私の目を見つめて目を細め、とろけるような笑みを浮かべて艶っぽさを無理に引き出した声で告げる。
「また来てくれたんだね、お客さん」
覚えていた、よりにもよって労働階級でしかないはずの私の事を記憶に刻み付けてしまっていた。
「まあ、物騒な荷物まで持って来て、物語の英雄みたい」
私に対してどのような印象を抱いているのだろう。故郷の街では納得できる理由も無く嫌われ者となってしまっている私のどこに惹かれているのだろうか。
「お金が無いのでキャンセルを」
「労働証明板を確認するね」
話を聞くことも無くただ進められてしまう。宿の看板娘だろうか、彼女の行動力について行く事の出来る人物はこの中に誰一人として存在しなかった。
「一名分、ちょうど」
「待て、俺たちは」
「賑やかな荷物だね」
看板娘は太陽の如き明るい笑みを浮かべながら勝手に話を進めてしまう。
戸惑いに満ちた空間の中で二人の老いた男女が現れて私たちの姿を見つめて皴だらけの顔に驚きの表情を、顔の動きによる更なる皴を加えた。
「盗賊なんて捕まえて、逞しいお客さん」
「私は」
「招待」
看板娘の振る舞いを老夫婦は止めることなく進めるだけ。可愛い仕事仲間の意思を尊重しているようだった。
「そこの、少しいいか」
私だけ呼び出しを受け、私は荷物を置いてから行くと返して二人を部屋に押し込める。盗賊の長はそのまま転がし、もう一人も麻の紐を用いて縛り上げ、老夫婦の案内を受けて裏の部屋へと入って行く。
椅子に座ると共に出された紅茶は湯気を放ち、宿という施設の経営にかかる金額について考えてしまう自身に軽い嫌気を覚える。そんな感情を無理やり押し込めるように湯気の立つ紅茶を流し込み、落ち着いた渋みと豊かな香りを味わい目元に入った力を抜いた。
「あなたが娘を惚れさせた初めての人か」
娘という事は看板娘も血の繋がったスタッフ。恐らく家族経営なのだろう。男は真剣な眼差しで私の顔を見つめ、張り詰めた空気の中で語る。
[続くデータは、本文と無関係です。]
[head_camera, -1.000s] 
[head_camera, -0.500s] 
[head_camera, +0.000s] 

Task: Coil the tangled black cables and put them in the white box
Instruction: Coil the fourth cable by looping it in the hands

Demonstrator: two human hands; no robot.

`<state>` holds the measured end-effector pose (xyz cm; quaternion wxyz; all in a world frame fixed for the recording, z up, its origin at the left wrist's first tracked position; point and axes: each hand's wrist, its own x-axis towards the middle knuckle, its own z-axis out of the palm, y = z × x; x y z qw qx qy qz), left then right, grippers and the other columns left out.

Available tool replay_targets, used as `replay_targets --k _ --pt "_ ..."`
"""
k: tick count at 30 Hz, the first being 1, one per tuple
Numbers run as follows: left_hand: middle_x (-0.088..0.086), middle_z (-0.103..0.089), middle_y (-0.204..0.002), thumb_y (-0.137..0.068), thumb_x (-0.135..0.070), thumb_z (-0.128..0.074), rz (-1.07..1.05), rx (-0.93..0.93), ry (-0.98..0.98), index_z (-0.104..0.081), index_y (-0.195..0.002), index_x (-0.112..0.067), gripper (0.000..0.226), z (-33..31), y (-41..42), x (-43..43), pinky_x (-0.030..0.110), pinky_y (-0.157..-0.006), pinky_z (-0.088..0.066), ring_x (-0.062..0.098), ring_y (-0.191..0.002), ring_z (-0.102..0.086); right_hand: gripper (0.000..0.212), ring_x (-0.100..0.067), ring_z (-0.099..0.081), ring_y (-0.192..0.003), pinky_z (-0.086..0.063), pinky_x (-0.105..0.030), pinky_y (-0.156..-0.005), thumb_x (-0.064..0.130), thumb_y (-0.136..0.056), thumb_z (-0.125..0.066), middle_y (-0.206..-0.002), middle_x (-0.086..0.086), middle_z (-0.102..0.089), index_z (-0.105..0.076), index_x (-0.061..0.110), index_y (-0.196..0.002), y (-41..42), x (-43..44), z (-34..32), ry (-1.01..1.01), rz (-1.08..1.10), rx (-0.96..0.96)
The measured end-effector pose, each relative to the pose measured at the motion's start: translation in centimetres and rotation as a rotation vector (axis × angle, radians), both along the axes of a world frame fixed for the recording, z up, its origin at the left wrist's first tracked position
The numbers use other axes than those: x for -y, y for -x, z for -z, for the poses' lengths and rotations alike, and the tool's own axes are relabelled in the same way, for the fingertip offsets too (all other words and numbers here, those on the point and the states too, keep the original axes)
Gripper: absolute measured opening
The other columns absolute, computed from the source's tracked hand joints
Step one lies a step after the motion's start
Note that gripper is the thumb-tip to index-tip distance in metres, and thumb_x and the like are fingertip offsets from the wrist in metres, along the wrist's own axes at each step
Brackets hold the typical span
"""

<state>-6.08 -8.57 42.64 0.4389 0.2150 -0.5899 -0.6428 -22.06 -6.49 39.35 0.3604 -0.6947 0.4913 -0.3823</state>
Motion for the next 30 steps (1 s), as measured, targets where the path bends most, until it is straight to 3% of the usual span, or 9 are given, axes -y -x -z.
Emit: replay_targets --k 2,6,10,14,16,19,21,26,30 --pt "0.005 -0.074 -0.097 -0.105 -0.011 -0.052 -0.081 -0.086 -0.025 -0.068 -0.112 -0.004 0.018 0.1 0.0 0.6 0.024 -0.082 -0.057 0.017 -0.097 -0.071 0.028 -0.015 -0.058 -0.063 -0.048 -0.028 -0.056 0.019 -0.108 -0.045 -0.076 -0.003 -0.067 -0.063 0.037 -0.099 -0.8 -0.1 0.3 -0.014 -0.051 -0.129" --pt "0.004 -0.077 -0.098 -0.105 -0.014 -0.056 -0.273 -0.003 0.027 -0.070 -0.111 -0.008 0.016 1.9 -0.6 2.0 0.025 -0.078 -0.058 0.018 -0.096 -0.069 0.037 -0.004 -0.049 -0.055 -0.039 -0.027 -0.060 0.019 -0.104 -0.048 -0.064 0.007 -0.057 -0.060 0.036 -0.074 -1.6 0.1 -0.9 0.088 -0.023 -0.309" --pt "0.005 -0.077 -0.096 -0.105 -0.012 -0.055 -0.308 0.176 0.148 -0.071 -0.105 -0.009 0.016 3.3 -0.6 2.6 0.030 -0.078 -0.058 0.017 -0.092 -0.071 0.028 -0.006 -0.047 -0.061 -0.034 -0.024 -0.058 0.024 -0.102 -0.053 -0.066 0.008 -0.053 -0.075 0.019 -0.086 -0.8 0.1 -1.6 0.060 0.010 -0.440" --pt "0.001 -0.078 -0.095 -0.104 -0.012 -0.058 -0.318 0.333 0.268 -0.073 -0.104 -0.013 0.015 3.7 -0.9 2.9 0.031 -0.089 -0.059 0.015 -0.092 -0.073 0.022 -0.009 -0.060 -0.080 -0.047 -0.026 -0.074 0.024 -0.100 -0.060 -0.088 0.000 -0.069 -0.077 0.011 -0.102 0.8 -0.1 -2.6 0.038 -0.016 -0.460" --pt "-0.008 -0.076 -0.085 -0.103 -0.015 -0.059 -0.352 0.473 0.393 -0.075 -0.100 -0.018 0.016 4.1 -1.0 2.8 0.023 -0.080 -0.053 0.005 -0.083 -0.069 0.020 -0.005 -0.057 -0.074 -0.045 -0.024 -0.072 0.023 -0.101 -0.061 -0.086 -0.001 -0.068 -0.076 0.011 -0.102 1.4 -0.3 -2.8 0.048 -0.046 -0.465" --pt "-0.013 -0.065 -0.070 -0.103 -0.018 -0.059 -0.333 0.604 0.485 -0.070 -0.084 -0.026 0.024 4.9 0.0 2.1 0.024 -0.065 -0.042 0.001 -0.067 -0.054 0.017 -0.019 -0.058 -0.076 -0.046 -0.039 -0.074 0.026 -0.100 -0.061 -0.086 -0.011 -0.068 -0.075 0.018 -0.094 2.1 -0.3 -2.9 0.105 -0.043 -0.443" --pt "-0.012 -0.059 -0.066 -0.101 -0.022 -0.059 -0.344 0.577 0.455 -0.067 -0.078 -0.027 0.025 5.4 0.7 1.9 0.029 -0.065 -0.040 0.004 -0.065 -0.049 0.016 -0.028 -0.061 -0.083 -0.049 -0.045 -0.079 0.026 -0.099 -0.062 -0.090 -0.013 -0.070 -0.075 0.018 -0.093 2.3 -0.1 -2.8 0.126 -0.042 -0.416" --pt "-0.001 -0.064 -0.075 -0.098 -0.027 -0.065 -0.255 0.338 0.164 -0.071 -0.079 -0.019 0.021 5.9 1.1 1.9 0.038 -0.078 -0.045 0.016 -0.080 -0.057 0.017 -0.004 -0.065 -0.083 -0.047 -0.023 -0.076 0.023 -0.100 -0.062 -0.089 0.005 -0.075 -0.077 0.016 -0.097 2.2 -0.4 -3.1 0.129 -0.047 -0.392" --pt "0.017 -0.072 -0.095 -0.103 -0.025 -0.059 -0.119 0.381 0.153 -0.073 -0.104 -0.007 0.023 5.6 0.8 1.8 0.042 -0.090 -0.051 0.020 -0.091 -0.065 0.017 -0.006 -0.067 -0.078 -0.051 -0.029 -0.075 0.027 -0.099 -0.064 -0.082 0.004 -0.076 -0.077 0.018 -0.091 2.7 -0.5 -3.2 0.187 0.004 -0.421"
「どれだけ良い男に迫られても公の施設に相談しても顔色一つ変えなかった娘だったが」
とても難儀している様が脳裏でありありと浮かんでしまう。皴の数を幾つ増やしてしまったのだろうか、人を振り回す事に長けた美人の態度を思い、顔が引きつってしまう。
「そうだな、そういう事だろうな」
詳細を語ってくれない、話が見えない、と言いたいところだったが大方想像は付いていた。
「言われなくても分かっている、どうか娘と一緒に生きてくれ」
私は面食らって言葉も出ない。これまでの人生を振り返り、完全に考慮の外にある出来事に直面している現状を理解するのに沈黙の間を置いていた。
「隣の街の労働貧民だろうと構わない」
老いた男の神妙な表情を見つめているとどうにも調子が乱されて落ち着きを手に入れられない。
「婚約できない立場でも問題ないから、彼女を一人にしないでおくれ」
残された人生の時間は決して長くないであろう彼の口から出たその言葉はあまりにも重々しく、否定の言葉を捻り出す事があまりにも酷に思えた。
「分かった」
答えを下して老人に安心を与えつつ、果たさなければならない事を口にした。
「ただ、私は取り下げて頂かなければならない不当な罰を背負っている」
そう語る私の脳裏に浮かぶあの男の顔。その貌に滲んだ汚らわしい笑顔を潰すようにこぶしを握り締めた。
「日があと二度沈むまで、待っていただけないか」
その願いは老人の耳まで無事に届いたのだろう。彼は力なき声で力のこもった承諾の一言を告げた。